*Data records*

____________________

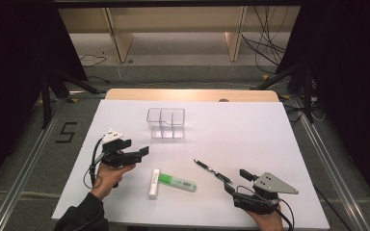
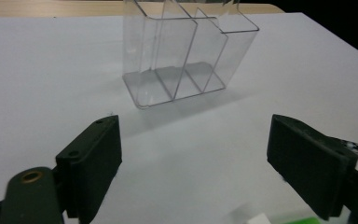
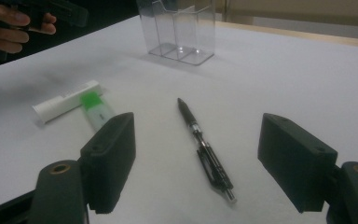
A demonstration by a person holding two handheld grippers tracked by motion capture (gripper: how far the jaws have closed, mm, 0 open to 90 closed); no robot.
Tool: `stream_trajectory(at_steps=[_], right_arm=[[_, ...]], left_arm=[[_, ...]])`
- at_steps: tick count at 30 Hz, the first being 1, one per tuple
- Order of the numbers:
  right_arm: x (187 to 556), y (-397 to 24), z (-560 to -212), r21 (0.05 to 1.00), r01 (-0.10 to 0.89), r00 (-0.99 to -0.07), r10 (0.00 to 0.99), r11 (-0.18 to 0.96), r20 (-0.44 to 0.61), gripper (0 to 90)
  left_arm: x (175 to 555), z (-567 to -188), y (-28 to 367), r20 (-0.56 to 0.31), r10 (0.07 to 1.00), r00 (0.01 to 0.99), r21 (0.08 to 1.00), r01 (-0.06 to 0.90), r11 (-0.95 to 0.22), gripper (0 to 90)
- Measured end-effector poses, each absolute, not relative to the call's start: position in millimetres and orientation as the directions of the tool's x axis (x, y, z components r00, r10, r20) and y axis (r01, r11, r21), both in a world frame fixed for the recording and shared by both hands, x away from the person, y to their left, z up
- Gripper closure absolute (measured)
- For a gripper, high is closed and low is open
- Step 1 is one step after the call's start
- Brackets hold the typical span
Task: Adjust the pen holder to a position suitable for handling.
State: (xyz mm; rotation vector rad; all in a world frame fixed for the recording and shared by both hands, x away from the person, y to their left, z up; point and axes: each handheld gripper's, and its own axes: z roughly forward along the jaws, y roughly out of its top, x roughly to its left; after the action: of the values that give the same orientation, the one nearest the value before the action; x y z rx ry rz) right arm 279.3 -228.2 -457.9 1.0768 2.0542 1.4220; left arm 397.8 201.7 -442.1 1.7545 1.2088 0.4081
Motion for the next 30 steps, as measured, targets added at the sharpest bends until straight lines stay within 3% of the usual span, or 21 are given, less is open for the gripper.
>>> stream_trajectory(at_steps=[6,15,21,23,30], right_arm=[[279,-229,-458,0.918,0.357,-0.611,0.787,0.176,0.087,28.7],[280,-229,-459,0.914,0.364,-0.610,0.787,0.177,0.091,28.8],[280,-229,-459,0.913,0.366,-0.614,0.784,0.182,0.090,28.7],[280,-229,-459,0.913,0.366,-0.615,0.783,0.182,0.090,28.7],[280,-228,-459,0.912,0.365,-0.620,0.779,0.184,0.091,28.7]], left_arm=[[421,-442,209,-0.218,0.877,0.429,0.824,0.563,-0.071,32.9],[459,-445,221,-0.205,0.915,0.346,0.801,0.597,-0.047,66.9],[481,-454,221,-0.223,0.920,0.323,0.785,0.618,-0.027,85.1],[488,-456,219,-0.227,0.922,0.314,0.779,0.627,-0.022,89.2],[506,-456,208,-0.233,0.916,0.328,0.770,0.638,-0.033,89.4]])
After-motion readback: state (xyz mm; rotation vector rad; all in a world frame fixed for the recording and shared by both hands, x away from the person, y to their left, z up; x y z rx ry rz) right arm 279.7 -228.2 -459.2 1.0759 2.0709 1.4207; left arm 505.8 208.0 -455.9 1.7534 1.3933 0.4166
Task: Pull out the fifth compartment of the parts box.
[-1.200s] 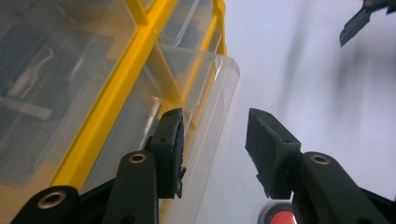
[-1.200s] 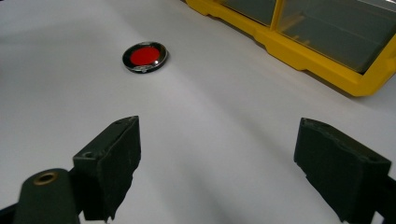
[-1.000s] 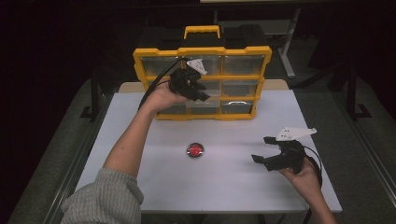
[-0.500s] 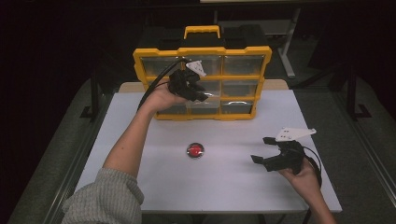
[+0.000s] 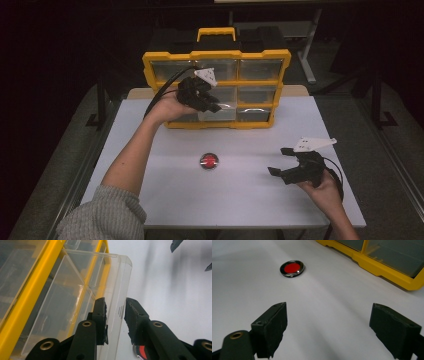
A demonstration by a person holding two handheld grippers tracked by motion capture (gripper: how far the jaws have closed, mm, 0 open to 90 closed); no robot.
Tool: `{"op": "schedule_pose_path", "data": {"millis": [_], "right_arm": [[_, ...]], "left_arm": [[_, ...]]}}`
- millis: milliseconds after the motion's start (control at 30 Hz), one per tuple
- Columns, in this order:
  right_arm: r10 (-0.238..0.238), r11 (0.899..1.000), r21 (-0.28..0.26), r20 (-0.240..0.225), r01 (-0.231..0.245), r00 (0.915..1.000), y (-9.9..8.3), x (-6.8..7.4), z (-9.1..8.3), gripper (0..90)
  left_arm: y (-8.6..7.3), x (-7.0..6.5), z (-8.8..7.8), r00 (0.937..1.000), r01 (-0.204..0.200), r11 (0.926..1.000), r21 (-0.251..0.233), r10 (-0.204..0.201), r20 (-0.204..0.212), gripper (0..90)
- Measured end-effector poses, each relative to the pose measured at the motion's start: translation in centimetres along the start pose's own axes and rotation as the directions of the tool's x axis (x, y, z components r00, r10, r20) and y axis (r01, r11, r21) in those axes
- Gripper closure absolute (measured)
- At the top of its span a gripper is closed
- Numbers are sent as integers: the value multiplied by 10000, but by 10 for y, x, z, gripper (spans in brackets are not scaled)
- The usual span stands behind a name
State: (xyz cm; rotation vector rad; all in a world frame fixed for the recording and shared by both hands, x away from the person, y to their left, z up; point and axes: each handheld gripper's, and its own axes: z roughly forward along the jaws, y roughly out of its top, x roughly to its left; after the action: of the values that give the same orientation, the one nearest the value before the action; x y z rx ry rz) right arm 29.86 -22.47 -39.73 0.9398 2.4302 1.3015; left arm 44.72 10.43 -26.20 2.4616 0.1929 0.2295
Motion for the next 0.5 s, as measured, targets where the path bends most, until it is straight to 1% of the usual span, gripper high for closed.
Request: {"op": "schedule_pose_path", "data": {"millis": [33,100,133,333,400,500], "right_arm": [[-14,10000,-1,13,14,10000,0,0,0,138],[-11,10000,-7,4,11,10000,0,0,0,138],[5,10000,-18,-10,-5,10000,0,0,1,138],[20,10000,24,-79,-19,10000,0,1,3,138],[14,10000,25,-58,-13,10000,1,2,4,138],[30,10000,58,-88,-29,10000,1,2,4,138]], "left_arm": [[0,-1,-1,9999,-53,10000,16,52,87,709],[0,-2,-1,9998,-120,9999,20,119,130,719],[1,-5,-3,9995,-256,9997,12,256,167,723],[1,-10,-4,9986,-448,9990,78,446,268,732],[-1,-11,-4,9987,-375,9993,44,373,345,732],[-3,-12,-4,9989,-332,9994,-106,335,326,730]]}}
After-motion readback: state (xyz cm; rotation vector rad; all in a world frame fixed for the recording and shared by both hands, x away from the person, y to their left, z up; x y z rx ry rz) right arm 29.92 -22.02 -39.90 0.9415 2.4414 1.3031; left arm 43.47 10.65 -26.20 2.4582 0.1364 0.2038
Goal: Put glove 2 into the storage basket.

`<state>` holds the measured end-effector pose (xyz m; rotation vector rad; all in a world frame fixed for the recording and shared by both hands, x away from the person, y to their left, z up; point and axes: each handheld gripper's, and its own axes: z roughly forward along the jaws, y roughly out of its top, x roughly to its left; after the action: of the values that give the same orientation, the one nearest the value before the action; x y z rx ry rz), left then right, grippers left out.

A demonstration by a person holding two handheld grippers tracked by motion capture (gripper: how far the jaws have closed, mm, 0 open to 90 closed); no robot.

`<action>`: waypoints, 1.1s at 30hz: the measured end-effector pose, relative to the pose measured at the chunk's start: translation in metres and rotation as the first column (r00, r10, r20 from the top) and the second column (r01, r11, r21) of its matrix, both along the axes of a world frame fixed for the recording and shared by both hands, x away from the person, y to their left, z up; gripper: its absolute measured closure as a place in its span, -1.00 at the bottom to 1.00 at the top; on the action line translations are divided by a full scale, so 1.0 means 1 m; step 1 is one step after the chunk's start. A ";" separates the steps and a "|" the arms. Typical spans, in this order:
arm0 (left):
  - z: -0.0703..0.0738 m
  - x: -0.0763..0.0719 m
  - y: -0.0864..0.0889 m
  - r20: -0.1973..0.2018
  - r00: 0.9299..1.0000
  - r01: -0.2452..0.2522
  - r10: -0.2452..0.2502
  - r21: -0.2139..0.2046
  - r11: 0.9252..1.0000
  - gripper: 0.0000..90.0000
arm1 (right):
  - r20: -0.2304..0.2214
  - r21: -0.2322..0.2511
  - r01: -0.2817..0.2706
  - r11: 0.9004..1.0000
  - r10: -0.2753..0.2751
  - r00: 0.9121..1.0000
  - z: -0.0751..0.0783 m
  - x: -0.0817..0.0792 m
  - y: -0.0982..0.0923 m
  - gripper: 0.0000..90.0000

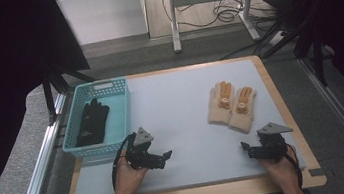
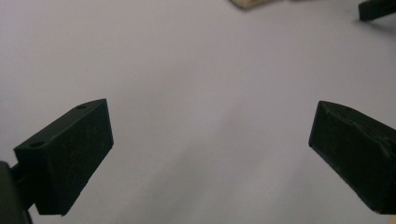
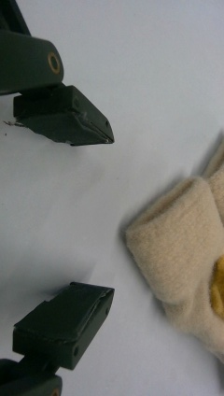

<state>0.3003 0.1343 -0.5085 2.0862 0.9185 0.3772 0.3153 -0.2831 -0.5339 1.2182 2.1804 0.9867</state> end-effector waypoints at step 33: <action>-0.042 -0.013 0.010 -0.080 0.994 -0.070 0.077 0.085 0.994 -0.99 | -0.019 0.064 -0.017 0.998 0.018 1.000 0.020 0.001 -0.004 0.02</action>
<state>0.2876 0.1441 -0.5505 2.1613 1.0478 0.3743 0.3164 -0.2874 -0.5137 1.2438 2.1934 1.0635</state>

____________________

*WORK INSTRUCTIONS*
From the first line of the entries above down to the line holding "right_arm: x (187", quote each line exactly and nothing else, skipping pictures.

*RESULT FOR THIS EXERCISE*
A demonstration by a person holding two handheld grippers tracked by motion capture (gripper: how far the jaws have closed, mm, 0 open to 90 closed); no robot.
Tool: `stream_trajectory(at_steps=[_], right_arm=[[_, ...]], left_arm=[[_, ...]])`
- at_steps: tick count at 30 Hz, the first being 1, one per tuple
- Order of the numbers:
  right_arm: x (187 to 556), y (-397 to 24), z (-560 to -212), r21 (0.05 to 1.00), r01 (-0.10 to 0.89), r00 (-0.99 to -0.07), r10 (0.00 to 0.99), r11 (-0.18 to 0.96), r20 (-0.44 to 0.61), gripper (0 to 90)

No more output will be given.